Once you find the line containing "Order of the" in the data below, copy it and each following line exactly, up to and including the line containing "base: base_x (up", and nothing else.

+++++

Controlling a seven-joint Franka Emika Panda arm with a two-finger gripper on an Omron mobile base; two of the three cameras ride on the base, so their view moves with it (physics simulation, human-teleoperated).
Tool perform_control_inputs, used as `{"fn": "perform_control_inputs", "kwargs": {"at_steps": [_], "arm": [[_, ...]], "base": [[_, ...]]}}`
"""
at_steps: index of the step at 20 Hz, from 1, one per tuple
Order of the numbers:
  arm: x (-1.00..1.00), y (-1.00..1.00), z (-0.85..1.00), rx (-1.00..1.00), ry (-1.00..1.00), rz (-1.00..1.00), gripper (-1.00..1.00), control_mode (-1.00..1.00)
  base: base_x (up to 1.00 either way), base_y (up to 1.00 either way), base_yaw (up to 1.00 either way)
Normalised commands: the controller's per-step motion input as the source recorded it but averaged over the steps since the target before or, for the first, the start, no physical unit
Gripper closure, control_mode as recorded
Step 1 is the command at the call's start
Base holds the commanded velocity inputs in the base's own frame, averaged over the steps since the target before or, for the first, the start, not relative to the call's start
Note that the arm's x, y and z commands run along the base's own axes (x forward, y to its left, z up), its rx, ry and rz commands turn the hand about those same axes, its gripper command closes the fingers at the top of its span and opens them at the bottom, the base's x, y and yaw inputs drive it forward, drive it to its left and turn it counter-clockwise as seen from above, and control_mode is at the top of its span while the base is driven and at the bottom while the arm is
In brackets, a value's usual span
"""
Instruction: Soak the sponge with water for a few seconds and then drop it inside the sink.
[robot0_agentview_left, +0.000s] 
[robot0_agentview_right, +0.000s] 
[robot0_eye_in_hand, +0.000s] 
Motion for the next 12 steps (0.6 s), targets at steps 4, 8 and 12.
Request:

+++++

#### Solution to this exercise:
Order of the numbers:
  arm: x (-1.00..1.00), y (-1.00..1.00), z (-0.85..1.00), rx (-1.00..1.00), ry (-1.00..1.00), rz (-1.00..1.00), gripper (-1.00..1.00), control_mode (-1.00..1.00)
  base: base_x (up to 1.00 either way), base_y (up to 1.00 either way), base_yaw (up to 1.00 either way)

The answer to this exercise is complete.